→ **Exercise**:
Every record needs to be restated word for word.

Items from a data source:
^^^^^^^^^^^^^^^^
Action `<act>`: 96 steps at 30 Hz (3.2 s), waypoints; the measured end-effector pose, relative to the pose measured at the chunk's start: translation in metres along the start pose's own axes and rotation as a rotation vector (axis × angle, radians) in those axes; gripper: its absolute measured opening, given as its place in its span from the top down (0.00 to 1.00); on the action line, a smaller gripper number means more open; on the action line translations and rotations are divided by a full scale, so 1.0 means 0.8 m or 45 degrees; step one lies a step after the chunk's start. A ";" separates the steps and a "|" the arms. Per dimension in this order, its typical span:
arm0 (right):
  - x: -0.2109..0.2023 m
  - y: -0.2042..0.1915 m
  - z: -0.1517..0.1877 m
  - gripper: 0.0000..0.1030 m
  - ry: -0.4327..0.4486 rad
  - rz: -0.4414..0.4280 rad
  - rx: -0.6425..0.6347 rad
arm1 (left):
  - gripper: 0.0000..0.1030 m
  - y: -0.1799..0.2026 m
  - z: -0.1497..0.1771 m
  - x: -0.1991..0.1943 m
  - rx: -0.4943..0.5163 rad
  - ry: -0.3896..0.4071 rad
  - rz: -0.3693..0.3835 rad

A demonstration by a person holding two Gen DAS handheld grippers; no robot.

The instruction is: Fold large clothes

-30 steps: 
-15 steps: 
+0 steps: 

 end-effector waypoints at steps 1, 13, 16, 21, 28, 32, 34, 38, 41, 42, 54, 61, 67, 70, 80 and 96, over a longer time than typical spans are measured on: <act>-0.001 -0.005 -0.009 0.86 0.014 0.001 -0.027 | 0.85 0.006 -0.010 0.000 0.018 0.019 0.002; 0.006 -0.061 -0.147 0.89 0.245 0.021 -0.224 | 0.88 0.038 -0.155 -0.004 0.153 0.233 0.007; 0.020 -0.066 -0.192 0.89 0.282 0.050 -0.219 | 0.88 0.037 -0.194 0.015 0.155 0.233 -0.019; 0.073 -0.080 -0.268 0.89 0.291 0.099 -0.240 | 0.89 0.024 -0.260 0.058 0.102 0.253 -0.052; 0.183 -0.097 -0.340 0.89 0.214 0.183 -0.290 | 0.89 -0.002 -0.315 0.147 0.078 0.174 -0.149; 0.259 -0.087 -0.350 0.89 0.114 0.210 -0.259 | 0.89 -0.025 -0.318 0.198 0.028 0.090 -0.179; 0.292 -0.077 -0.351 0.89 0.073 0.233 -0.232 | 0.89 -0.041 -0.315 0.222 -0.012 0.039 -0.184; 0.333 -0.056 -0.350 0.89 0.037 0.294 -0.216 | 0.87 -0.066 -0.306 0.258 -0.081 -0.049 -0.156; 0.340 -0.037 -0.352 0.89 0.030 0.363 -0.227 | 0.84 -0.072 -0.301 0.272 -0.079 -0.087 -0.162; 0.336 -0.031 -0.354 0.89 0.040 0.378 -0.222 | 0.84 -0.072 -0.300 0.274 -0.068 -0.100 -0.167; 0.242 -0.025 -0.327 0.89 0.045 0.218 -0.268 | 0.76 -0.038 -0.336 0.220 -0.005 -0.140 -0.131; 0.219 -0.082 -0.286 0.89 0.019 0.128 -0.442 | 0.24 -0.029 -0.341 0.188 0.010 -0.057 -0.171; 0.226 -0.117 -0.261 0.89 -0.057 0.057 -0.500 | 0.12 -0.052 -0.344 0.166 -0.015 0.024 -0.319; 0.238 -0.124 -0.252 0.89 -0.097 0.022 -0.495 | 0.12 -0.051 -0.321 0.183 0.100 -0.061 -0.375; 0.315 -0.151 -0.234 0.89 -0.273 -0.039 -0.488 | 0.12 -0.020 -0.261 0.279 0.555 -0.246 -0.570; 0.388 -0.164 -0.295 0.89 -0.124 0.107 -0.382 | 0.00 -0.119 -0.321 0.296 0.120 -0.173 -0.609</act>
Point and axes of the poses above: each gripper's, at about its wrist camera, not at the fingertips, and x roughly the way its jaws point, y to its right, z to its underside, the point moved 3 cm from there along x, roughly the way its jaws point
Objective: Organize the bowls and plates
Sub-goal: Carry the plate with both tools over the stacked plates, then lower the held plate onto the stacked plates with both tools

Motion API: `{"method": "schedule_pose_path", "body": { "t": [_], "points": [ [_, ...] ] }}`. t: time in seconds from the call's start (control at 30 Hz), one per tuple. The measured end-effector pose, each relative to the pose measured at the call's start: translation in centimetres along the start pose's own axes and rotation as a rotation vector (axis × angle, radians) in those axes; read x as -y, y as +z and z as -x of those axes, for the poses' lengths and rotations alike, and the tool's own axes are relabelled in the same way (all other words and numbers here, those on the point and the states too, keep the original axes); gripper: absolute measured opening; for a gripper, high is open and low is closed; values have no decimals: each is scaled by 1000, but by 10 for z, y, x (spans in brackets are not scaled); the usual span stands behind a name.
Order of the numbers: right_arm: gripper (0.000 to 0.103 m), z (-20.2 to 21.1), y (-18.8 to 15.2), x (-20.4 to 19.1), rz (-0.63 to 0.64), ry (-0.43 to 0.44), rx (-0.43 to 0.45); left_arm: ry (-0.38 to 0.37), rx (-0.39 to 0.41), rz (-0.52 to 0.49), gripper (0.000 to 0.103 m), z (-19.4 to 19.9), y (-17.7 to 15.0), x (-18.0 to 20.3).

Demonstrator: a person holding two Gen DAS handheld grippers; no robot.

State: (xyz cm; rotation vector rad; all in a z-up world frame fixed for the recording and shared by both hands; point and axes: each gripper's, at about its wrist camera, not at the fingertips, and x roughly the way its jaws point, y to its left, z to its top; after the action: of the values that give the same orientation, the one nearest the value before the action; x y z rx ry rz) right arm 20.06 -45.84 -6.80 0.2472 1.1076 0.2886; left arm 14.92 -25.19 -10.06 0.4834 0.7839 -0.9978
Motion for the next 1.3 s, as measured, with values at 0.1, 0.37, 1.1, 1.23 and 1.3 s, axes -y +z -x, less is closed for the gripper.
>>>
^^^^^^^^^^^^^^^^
→ **Task answer**:
Action `<act>`: 96 steps at 30 Hz (3.2 s), waypoints; the measured end-effector pose, relative to the pose measured at the chunk's start: translation in metres along the start pose's own axes and rotation as a rotation vector (axis × angle, radians) in those axes; gripper: its absolute measured opening, given as its place in its span from the top down (0.00 to 1.00); on the action line, a smaller gripper number means more open; on the action line translations and rotations are divided by a full scale, so 1.0 means 0.8 m or 45 degrees; step one lies a step after the chunk's start. A ";" separates the steps and a "|" the arms. Per dimension in this order, its typical span:
arm0 (right):
  - x: -0.2109..0.2023 m
  - y: -0.2042..0.1915 m
  - z: -0.1517..0.1877 m
  - gripper: 0.0000..0.1030 m
  - ry: -0.4327..0.4486 rad
  - rz: -0.4414..0.4280 rad
  - rx: -0.6425..0.6347 rad
arm1 (left):
  - gripper: 0.0000..0.1030 m
  - y: -0.1799..0.2026 m
  - z: -0.1497..0.1771 m
  - x: -0.1991..0.1943 m
  - rx: -0.4943..0.5163 rad
  - ry: -0.3896..0.4071 rad
  - rz: -0.3693..0.3835 rad

A demonstration by a person holding two Gen DAS handheld grippers; no robot.

The instruction is: Fold large clothes

-30 steps: 
-15 steps: 
+0 steps: 

 end-effector waypoints at steps 1, 13, 16, 21, 28, 32, 34, 38, 41, 42, 54, 61, 67, 70, 80 and 96, over a longer time than typical spans are measured on: <act>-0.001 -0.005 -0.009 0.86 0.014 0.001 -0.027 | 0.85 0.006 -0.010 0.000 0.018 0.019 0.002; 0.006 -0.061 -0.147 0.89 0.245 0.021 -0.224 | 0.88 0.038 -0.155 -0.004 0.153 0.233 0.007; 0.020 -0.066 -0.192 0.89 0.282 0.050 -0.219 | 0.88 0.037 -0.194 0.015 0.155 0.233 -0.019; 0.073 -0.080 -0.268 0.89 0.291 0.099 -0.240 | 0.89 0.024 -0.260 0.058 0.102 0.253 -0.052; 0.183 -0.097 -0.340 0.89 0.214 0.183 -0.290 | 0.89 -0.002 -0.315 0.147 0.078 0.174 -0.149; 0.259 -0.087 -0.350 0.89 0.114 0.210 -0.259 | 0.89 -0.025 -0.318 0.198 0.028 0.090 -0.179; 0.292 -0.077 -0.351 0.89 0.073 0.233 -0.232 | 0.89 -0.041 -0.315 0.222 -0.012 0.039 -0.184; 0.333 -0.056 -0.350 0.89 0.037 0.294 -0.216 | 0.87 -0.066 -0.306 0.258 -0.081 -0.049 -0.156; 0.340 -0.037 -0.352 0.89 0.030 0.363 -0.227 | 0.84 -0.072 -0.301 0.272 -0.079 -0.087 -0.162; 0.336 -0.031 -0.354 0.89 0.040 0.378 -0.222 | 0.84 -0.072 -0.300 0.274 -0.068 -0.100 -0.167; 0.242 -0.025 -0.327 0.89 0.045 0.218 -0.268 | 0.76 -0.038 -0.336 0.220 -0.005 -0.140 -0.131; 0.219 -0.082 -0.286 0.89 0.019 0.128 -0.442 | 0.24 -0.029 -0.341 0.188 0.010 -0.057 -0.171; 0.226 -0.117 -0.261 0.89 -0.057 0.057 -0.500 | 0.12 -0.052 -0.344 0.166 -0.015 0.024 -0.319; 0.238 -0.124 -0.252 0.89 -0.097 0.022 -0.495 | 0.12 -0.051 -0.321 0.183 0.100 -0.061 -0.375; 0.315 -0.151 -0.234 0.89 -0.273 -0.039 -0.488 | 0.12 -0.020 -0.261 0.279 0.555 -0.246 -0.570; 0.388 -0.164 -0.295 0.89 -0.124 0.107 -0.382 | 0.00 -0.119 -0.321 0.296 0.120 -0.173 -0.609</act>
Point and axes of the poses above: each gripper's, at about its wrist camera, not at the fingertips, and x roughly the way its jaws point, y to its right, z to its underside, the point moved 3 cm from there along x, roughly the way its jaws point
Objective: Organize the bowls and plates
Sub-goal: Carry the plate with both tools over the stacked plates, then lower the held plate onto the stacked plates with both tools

Motion API: `{"method": "schedule_pose_path", "body": { "t": [_], "points": [ [_, ...] ] }}`. t: time in seconds from the call's start (control at 30 Hz), one per tuple. The measured end-effector pose, each relative to the pose measured at the call's start: translation in centimetres along the start pose's own axes and rotation as a rotation vector (axis × angle, radians) in those axes; read x as -y, y as +z and z as -x of those axes, for the poses' lengths and rotations alike, and the tool's own axes are relabelled in the same way (all other words and numbers here, those on the point and the states too, keep the original axes); gripper: absolute measured opening; for a gripper, high is open and low is closed; values have no decimals: each is scaled by 1000, but by 10 for z, y, x (spans in brackets are not scaled); the usual span stands behind a name.
Order of the numbers: right_arm: gripper (0.000 to 0.103 m), z (-20.2 to 21.1), y (-18.8 to 15.2), x (-20.4 to 19.1), rz (-0.63 to 0.64), ry (-0.43 to 0.44), rx (-0.43 to 0.45); left_arm: ry (-0.38 to 0.37), rx (-0.39 to 0.41), rz (-0.52 to 0.49), gripper (0.000 to 0.103 m), z (-19.4 to 19.9), y (-17.7 to 15.0), x (-18.0 to 20.3).

Demonstrator: a person holding two Gen DAS handheld grippers; no robot.

State: (xyz cm; rotation vector rad; all in a z-up world frame fixed for the recording and shared by both hands; point and axes: each gripper's, at about its wrist camera, not at the fingertips, and x roughly the way its jaws point, y to its left, z to its top; after the action: of the values that give the same orientation, the one nearest the value before the action; x y z rx ry rz) right arm 20.06 -45.84 -6.80 0.2472 1.1076 0.2886; left arm 14.92 -25.19 -10.06 0.4834 0.7839 -0.9978
Motion for the next 1.3 s, as measured, with values at 0.1, 0.37, 1.1, 1.23 and 1.3 s, axes -y +z -x, less is closed for the gripper.
>>>

The requested output is complete.